Nova data para conclusão da Ponte do Janga deve ser divulgada hoje

Alvo da irritação dos moradores de Rio Doce, em Olinda, e do Janga, em Paulista, as obras de recuperação da Ponte do Janga podem finalmente estar perto da conclusão. A Prefeitura de Paulista se reúne hoje com a Plínio Cavalcanti & Cia, construtora responsável pelo serviço, para estipular a data final de entrega do serviço. Até lá, será preciso mais paciência da população. O desconforto com a situação é tão grande que foi parar em um outdoor no acesso à ponte, no lado de Paulista. “Não dá mais para esperar”, suplica a peça.

A reportagem do Diario visitou a ponte. Boa parte continua funcionando com duas faixas, em mão dupla. Nos horários de pico, os engarrafamentos se tornam inevitáveis. Dona de um terreiro ao lado do equipamento e do outdoor, a mãe de santo Maria Nascimento, de 74 anos, conta que passou a sofrer muito após o início das obras. “Quando começou o bate-estaca, rachou minha casa todinha. Tem bem dez ou doze rachaduras grandes”, lamenta. “Até agora, só vejo desacerto. Eles precisam dar um jeito nessa pista”, completa mãe Maria.

O ciclista João da Silva, 58, endossa a queixa. “Começa e não termina. A gente passa por aqui e arrisca a vida no meio dos carros. Aí imagina se aparece um bandido, pega a bicicleta da gente e eu não posso fazer nada”, reclama.

A obra de restauração da Ponte do Janga data de 2015, ano em que foi firmado um convênio entre a Secretaria de Planejamento e Gestão de Pernambuco (Seplag) e a Prefeitura de Paulista. De lá para cá, todos os recursos previstos foram liberados – ao todo, R$ 15.899.969,45, dinheiro oriundo dos cofres estaduais. Segundo a gestão municipal, a última parcela do convênio foi liberada no começo de junho.

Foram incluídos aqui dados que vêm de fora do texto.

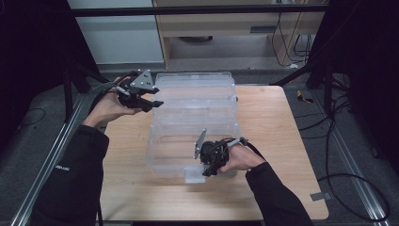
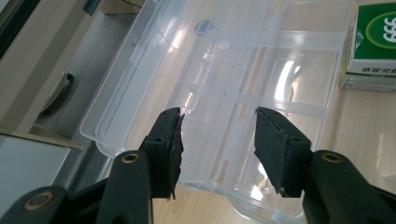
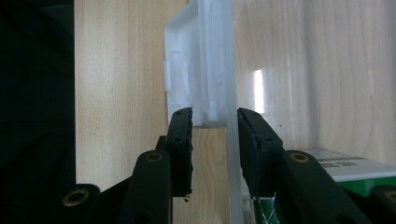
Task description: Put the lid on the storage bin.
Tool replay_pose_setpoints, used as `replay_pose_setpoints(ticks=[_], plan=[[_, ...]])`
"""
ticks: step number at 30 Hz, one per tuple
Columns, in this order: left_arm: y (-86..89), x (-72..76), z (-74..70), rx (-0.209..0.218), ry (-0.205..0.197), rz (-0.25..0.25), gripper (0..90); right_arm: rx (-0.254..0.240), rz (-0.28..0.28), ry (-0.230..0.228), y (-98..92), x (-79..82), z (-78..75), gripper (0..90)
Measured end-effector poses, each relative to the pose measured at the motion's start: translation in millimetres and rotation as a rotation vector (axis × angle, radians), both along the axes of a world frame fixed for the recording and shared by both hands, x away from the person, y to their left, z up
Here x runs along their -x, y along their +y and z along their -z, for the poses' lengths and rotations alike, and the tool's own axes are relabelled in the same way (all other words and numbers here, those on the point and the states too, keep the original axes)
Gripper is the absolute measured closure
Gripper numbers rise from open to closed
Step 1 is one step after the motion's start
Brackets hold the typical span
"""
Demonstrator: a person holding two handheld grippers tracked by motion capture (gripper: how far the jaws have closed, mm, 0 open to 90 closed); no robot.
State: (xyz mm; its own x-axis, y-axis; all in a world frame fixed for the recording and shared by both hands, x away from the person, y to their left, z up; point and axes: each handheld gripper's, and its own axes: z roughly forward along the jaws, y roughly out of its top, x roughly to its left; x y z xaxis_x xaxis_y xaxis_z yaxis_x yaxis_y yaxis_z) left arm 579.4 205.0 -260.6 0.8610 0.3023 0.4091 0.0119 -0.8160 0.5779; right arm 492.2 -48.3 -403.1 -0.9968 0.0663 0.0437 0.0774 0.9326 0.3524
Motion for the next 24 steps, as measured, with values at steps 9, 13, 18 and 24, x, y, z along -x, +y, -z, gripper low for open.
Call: replay_pose_setpoints(ticks=[9,13,18,24], plan=[[-10.3,-11.5,7.6,-0.078,0.032,0.040,53.9,0.006,-0.002,0.003,0.7,0.3,-0.5,67.0],[-18.3,-16.0,10.7,-0.104,0.038,0.057,54.3,0.008,-0.001,0.002,0.8,0.6,-0.6,67.1],[-32.2,-19.6,13.9,-0.135,0.029,0.090,55.7,0.006,-0.002,0.001,0.5,0.2,-0.5,67.1],[-43.9,-20.6,19.4,-0.177,0.008,0.106,59.7,0.004,-0.005,0.000,0.5,-0.1,-0.2,67.1]])
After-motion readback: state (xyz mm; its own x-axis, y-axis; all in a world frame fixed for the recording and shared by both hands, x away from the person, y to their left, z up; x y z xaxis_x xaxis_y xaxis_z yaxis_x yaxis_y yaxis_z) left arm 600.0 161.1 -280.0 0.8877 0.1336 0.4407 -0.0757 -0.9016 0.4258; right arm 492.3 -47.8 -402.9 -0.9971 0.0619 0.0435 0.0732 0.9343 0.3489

“Com a chegada da última parcela, serão executados os seguintes serviços: segunda camada de asfalto num trecho de 4,5 km, entre a ponte e a entrada do Conjunto Beira-Mar, no Janga; a primeira e segunda camada de asfalto da ponte nova; implantação das juntas de dilatação da nova ponte; além da sinalização horizontal e vertical de todo o trecho”, aponta, em nota, a prefeitura.

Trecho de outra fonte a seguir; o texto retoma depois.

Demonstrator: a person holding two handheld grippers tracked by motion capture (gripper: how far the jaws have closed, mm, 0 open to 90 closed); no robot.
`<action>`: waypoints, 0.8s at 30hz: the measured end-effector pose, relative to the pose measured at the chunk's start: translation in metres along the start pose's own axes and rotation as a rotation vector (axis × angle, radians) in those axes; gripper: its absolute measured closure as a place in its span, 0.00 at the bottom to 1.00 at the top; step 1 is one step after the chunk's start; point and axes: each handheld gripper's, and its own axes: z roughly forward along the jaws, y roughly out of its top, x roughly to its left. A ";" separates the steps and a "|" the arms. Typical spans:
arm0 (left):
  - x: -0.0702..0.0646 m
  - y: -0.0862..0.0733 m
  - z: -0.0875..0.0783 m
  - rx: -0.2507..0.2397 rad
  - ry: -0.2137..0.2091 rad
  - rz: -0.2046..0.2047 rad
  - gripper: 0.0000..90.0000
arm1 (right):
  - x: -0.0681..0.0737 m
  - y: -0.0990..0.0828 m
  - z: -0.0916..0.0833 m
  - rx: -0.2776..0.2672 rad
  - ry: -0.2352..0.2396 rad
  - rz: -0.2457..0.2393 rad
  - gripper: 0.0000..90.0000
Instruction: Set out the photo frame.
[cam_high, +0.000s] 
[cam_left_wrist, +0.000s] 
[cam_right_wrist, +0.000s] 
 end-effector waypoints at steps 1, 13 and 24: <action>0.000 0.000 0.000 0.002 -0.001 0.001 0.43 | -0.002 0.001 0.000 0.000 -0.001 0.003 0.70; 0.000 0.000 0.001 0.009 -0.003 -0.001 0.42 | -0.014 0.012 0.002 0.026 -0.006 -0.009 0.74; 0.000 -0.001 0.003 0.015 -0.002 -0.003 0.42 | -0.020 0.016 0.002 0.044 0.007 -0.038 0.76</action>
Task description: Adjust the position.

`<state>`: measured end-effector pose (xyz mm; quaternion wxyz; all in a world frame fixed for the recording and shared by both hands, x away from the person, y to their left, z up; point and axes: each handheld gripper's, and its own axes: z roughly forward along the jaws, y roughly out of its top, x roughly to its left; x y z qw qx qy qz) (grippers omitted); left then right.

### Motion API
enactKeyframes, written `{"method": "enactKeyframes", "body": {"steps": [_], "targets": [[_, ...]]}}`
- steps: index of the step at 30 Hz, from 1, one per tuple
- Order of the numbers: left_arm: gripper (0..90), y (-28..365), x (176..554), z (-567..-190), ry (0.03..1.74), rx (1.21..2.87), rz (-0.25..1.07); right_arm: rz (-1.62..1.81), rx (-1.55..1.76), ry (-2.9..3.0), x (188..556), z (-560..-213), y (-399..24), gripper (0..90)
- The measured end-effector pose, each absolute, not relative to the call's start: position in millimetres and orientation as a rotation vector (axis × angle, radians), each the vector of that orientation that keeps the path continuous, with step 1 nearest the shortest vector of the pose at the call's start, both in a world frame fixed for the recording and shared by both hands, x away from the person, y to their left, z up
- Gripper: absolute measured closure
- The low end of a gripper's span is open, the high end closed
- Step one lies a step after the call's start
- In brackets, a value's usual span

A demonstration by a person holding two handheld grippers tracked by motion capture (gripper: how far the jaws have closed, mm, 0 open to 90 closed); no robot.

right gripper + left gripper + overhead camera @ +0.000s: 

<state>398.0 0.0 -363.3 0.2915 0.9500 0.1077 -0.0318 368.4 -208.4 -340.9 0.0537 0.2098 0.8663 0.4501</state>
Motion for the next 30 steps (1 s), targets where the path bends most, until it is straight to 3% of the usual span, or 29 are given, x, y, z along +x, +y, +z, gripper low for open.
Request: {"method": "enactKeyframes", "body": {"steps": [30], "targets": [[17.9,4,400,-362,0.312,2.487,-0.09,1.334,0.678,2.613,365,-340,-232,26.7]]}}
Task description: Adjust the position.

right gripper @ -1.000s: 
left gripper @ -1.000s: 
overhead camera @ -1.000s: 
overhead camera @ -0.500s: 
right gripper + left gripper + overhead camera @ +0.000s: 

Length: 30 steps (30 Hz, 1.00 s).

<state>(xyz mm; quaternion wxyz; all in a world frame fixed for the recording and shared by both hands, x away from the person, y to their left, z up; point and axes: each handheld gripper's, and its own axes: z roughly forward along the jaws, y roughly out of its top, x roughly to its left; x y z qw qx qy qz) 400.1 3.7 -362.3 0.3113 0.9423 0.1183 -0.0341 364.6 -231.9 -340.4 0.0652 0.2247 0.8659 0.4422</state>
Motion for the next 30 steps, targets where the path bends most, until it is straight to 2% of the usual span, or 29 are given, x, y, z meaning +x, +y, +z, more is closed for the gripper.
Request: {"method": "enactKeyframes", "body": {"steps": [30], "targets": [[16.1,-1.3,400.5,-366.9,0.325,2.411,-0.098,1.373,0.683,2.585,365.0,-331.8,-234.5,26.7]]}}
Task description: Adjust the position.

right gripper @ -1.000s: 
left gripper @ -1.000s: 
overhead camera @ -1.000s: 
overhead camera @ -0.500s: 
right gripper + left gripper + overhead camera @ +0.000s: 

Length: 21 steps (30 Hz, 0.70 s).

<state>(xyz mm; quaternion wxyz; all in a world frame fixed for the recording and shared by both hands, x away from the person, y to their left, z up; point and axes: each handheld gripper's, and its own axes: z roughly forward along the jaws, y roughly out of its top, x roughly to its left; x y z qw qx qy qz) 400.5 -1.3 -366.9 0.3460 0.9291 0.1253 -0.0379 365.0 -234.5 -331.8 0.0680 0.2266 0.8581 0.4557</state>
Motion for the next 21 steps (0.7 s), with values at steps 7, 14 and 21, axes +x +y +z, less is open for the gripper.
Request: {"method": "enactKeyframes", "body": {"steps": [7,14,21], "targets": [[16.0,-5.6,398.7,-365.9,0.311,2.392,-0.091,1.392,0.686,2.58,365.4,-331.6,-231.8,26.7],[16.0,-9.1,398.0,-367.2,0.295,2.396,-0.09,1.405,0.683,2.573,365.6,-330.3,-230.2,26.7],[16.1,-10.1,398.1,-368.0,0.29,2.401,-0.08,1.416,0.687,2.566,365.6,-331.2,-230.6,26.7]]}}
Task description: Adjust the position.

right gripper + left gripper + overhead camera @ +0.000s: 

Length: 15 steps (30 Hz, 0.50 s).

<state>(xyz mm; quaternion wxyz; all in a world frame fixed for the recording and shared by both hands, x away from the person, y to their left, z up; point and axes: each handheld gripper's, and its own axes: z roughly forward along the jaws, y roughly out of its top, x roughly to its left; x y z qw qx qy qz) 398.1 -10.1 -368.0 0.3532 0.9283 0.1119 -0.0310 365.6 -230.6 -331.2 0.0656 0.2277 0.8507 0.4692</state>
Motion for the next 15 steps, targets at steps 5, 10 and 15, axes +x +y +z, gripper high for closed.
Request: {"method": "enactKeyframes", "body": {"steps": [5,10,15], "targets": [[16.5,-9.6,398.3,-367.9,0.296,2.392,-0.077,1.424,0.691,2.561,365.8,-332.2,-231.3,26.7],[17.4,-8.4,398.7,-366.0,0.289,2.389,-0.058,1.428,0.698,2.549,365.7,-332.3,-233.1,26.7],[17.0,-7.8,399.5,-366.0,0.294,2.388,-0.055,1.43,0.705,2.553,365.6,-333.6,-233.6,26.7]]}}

Já sobre a demora, a gestão municipal diz que aconteceu “por conta da falta de repasse de recurso”. Questionamos também a Seplag sobre o assunto. O órgão estadual diz que “a legislação define etapas que precisam ser cumpridas e podem extrapolar o prazo planejado, tais como: licenciamento ambiental, análise documental e de prestação de contas, realização de vistorias técnicas, processo licitatório, entre outros. Além, claro, de intercorrências na execução do serviço pela empresa contratada”.